A Nanger Dama Mhorr é uma subspécie de gazela do velho-mundo,pertencente à família Bovidae. Historicamente distribuída pelo Saara Ocidental e regiões áridas do norte da África, hoje encontra-se praticamente extinta em estado selvagem, sobrevivendo apenas em programas de conservação e reintrodução. É considerada uma das antílopes mais ameaçadas do mundo.

Aparência A Nanger dama mhorr é uma gazela de porte médio, com corpo esguio e adaptado às condições áridas do Saara. Sua pelagem é clara, variando entre o branco-creme e o bege, com manchas castanhas-avermelhadas que se concentram no dorso, pescoço e parte superior das pernas. Essa coloração cria um contraste marcante, funcionando como camuflagem em ambientes desérticos.

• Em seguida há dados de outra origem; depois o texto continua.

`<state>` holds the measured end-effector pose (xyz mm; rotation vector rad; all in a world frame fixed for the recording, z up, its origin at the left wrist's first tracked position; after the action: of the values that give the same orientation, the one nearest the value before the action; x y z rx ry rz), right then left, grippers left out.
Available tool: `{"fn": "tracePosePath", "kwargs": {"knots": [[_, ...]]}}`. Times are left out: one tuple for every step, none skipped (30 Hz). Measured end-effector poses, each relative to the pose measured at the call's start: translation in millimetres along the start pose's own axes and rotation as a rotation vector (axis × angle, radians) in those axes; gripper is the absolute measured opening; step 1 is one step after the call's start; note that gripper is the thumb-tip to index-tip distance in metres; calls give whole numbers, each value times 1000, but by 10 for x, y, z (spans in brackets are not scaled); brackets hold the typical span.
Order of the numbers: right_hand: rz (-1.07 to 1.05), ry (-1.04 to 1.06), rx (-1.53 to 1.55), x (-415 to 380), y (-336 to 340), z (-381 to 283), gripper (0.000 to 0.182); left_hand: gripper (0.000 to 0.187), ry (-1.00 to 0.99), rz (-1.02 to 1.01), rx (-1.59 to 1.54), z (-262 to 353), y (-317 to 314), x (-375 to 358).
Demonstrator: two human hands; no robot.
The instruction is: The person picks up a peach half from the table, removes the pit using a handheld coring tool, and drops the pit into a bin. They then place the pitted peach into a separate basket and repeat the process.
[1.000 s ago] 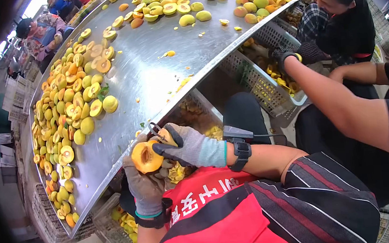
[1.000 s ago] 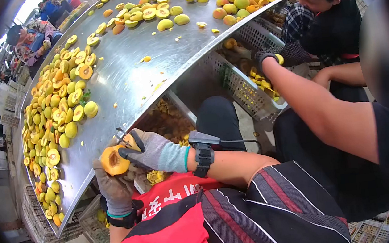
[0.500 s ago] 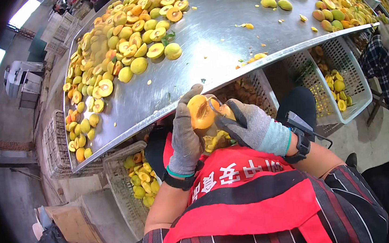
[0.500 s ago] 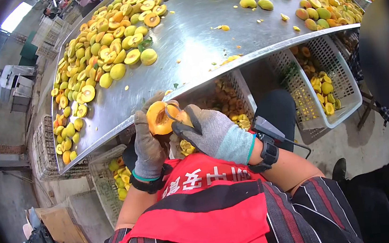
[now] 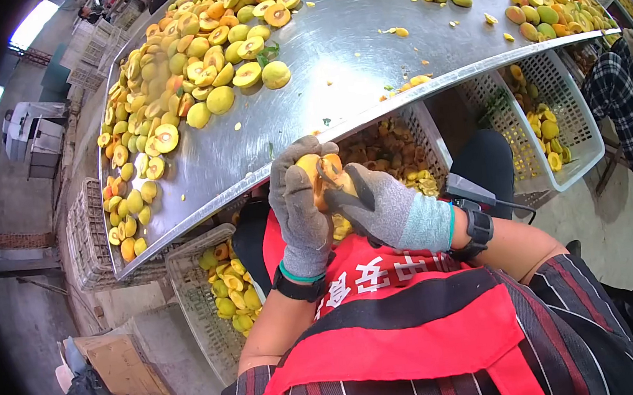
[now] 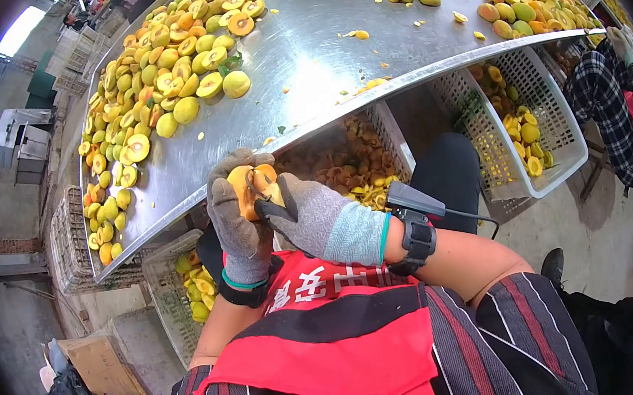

Cabeça e pescoço: O pescoço é relativamente longo e fino, com uma faixa avermelhada característica que se estende até os ombros. A cabeça é estreita, com olhos grandes e escuros, adaptados para vigiar predadores em campo aberto. Chifres: Apenas os machos apresentam chifres bem desenvolvidos, finos e ligeiramente curvados para trás, podendo atingir até 30–40 cm de comprimento. Corpo: O tronco é leve e alongado, com membros finos e ágeis, permitindo deslocamentos rápidos em terrenos arenosos. Cauda: Curta, com ponta escura, usada para comunicação visual dentro do grupo. Dimensões: Altura média de 90–100 cm na cernelha e peso entre 35 e 75 kg, dependendo do sexo e da idade.

Distribuição e habitat Historicamente, essa subespécie ocorria em regiões desérticas e semiáridas do Saara Ocidental e das áreas adjacentes do norte da África. As gazelas-mhorr preferem planícies planas com vegetação rala, onde podem se deslocar em grandes áreas em busca de alimento e água.

Conservação Status IUCN: Criticamente Ameaçada (CR). População: Menos de 250 indivíduos da espécie Nanger dama sobrevivem na natureza; cerca de 1000 estão em cativeiro, incluindo a subespécie mhorr. Ameaças: Caça excessiva, perda de habitat e fragmentação populacional. Medidas de conservação: Programas de reprodução em cativeiro na Espanha (Parque Nacional de Doñana), França e Emirados Árabes Unidos. Projetos de reintrodução em reservas africanas. Cooperação internacional entre zoológicos e centros de pesquisa para preservar a diversidade genética.